-
Notifications
You must be signed in to change notification settings - Fork 9
Documentation
This module handles MPI configuration, backend selection, device initialization, and the QUDA library setup.
The init() function initializes the QUDA library to perform lattice QCD calculations on GPUs. You should set the grid to let QUDA know how to split the lattice. The following code defines a grid with size Gx, Gy, Gz, Gt = 1, 1, 1, 2, which means we use 2 GPUs to split the lattice into 2 parts in the t direction.
from pyquda import init
init([1, 1, 1, 2])mpiexec -n 2 is needed to run the code like this. The number of MPI processes should be equal to the grid volume. The default grid is [1, 1, 1, 1], and you can suppress it when you are using only 1 GPU to perform the calculation.
The init() function accepts many keyword arguments to configure the QUDA runtime:
init(
grid_size=[1, 1, 1, 2],
latt_size=[4, 4, 4, 8], # set the default lattice
backend="cupy", # "cupy", "torch", "numpy", or "dpnp"
resource_path=".cache", # QUDA tuning cache directory
enable_mps=False, # enable CUDA MPS
enable_gdr=False, # enable GPUDirect RDMA
)CAUTION: Initialization should be performed before any operation in PyQUDA.
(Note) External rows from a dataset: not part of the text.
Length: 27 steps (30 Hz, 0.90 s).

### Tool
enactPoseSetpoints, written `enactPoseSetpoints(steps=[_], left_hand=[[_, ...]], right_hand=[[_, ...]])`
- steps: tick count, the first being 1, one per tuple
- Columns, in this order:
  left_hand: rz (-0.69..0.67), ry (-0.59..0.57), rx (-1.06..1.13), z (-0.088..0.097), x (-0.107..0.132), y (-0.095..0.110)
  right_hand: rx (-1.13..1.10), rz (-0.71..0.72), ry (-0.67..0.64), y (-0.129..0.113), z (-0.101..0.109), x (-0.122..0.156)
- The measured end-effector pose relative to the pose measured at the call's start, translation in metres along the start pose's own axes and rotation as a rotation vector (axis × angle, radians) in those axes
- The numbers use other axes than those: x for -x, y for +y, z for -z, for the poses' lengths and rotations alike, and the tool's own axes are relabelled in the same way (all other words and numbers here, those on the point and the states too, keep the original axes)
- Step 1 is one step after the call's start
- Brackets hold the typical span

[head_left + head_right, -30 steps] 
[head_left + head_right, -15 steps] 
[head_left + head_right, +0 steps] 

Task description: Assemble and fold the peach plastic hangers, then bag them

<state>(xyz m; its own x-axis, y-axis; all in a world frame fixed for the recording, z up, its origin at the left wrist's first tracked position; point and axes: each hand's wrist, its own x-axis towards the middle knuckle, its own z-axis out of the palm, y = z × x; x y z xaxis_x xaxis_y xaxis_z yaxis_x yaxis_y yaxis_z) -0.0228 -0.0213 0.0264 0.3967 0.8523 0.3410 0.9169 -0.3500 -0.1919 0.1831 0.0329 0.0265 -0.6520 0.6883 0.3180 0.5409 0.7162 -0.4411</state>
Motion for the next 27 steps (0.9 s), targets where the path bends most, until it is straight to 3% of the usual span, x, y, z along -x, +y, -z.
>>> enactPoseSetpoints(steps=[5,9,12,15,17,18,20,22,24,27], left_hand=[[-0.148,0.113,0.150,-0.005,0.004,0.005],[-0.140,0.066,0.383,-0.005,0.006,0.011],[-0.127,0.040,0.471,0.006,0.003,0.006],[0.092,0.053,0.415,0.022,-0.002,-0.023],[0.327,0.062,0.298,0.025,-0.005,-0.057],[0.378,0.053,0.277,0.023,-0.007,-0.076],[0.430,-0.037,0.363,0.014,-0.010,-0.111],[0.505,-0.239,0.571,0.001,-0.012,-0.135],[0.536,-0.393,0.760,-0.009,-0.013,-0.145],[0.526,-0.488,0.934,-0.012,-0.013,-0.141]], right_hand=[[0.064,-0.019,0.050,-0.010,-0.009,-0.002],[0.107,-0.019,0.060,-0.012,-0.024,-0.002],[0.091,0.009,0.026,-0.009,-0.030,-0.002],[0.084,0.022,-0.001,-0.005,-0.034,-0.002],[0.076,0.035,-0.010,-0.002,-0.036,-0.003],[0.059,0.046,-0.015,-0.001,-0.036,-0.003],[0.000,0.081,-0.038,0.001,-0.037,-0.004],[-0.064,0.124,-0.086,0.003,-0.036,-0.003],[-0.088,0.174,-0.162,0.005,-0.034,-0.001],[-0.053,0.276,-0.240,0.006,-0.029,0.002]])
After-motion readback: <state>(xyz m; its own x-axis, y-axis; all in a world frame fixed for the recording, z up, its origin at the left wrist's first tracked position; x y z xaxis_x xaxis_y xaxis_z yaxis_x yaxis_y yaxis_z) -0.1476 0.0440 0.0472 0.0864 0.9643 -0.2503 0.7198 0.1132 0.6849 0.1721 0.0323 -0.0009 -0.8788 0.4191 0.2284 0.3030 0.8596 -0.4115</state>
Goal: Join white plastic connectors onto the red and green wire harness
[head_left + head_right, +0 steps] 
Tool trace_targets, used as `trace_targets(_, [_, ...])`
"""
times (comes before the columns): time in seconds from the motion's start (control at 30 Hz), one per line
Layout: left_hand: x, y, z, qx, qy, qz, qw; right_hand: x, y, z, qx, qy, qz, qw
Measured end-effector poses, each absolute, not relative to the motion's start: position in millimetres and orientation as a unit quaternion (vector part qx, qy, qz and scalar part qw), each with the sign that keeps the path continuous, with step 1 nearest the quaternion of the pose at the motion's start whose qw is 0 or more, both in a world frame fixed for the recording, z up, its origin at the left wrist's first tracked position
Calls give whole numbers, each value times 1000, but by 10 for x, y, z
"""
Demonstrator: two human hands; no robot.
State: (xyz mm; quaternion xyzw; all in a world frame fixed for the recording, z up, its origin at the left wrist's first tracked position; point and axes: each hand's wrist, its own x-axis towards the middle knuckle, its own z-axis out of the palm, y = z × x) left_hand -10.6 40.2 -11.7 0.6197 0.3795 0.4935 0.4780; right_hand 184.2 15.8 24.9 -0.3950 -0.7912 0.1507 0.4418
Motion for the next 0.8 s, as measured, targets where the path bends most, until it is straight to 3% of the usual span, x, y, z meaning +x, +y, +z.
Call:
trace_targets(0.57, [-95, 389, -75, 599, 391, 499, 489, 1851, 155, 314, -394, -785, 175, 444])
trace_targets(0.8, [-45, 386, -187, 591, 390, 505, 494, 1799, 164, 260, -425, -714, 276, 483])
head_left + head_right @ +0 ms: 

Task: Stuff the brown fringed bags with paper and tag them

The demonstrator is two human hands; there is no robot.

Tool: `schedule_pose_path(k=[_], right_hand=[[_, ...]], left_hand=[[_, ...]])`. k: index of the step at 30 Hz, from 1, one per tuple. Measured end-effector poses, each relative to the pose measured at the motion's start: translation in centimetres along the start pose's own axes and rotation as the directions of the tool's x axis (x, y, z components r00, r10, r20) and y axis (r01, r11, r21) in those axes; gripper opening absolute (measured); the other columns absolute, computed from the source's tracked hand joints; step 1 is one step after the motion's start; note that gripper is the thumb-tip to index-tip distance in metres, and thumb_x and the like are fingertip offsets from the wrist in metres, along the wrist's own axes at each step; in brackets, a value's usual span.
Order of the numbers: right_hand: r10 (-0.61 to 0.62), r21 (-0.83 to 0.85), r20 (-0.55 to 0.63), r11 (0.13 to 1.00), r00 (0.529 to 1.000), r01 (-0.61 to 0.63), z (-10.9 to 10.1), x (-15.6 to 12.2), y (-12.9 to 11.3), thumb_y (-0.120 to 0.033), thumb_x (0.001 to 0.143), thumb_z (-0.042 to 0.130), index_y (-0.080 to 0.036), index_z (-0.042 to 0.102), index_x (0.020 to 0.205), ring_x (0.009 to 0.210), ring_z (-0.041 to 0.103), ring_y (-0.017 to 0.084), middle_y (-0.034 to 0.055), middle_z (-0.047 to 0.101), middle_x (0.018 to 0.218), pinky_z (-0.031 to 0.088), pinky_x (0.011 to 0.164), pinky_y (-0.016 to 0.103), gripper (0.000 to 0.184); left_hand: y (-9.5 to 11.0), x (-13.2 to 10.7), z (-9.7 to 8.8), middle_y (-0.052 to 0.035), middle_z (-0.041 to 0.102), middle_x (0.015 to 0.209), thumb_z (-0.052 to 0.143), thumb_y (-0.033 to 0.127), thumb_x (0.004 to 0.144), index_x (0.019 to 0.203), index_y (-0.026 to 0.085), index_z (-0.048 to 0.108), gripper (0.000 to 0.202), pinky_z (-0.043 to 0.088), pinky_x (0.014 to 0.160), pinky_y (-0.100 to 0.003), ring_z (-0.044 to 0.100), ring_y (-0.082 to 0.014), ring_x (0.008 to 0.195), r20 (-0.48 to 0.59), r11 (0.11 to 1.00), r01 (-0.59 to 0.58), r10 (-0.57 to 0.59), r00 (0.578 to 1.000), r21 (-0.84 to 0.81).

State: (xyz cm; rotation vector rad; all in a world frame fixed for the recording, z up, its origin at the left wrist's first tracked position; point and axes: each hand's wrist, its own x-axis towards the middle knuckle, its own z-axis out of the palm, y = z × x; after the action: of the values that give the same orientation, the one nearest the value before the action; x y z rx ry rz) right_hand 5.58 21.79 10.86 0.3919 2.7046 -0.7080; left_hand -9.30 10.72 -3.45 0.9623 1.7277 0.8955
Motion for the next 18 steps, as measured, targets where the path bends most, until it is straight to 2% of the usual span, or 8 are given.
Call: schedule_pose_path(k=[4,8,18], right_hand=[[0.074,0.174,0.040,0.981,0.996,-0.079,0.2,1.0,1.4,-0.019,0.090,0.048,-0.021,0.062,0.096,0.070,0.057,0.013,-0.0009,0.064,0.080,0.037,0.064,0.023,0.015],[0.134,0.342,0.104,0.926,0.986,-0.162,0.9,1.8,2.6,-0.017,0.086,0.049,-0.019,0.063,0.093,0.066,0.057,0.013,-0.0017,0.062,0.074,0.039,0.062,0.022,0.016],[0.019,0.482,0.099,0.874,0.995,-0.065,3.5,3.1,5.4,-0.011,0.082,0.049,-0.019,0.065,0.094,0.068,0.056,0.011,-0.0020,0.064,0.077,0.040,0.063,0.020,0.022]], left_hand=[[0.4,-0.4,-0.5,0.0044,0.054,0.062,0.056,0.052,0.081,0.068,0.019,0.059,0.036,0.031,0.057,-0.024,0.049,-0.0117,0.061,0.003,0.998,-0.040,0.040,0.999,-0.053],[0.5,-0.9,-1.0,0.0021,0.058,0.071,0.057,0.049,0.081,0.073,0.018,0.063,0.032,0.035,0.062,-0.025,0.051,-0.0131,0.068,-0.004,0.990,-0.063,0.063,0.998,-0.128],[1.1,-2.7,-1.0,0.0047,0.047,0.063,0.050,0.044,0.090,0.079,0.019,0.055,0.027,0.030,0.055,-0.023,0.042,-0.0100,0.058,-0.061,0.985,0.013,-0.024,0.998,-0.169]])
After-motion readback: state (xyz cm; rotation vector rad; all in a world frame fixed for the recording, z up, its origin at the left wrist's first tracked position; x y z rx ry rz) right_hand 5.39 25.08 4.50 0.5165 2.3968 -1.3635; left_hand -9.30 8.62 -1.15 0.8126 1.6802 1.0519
There are functions to get the MPI and backend configuration:
-
getMPIComm()— returns the MPI communicator -
getMPISize()— returns the total number of MPI processes -
getMPIRank()— returns the rank of the current process -
getGridSize()— returns the grid size[Gx, Gy, Gz, Gt] -
getGridCoord()— returns the grid coordinate of the current process -
getGridRanks()— returns the mapping from grid coordinate to MPI rank -
getArrayBackend()— returns the backend name ("cupy","torch","numpy","dpnp") -
getArrayBackendTarget()— returns the backend target ("cuda","hip","cpu", etc.) -
getArrayDevice()— returns the current device index
pyquda provides a logger to make sure output or error will only be printed once. The logging level is the same as in logging package.
from pyquda import getLogger
logger = getLogger()
logger.debug("This is DEBUG")
logger.info("This is INFO")
logger.warning("This is WARNING", RuntimeWarning)
logger.error("This is ERROR", RuntimeError)
logger.critical("This is CRITICAL", RuntimeError)QUDA's functions and parameter struct are stored in submodule pyquda.pyquda, which is the main file to wrap up the QUDA functions. You should not call functions from this module directly unless you know what you are doing. QUDA parameter structs are also defined here, and it's not recommended to make such a struct by yourself.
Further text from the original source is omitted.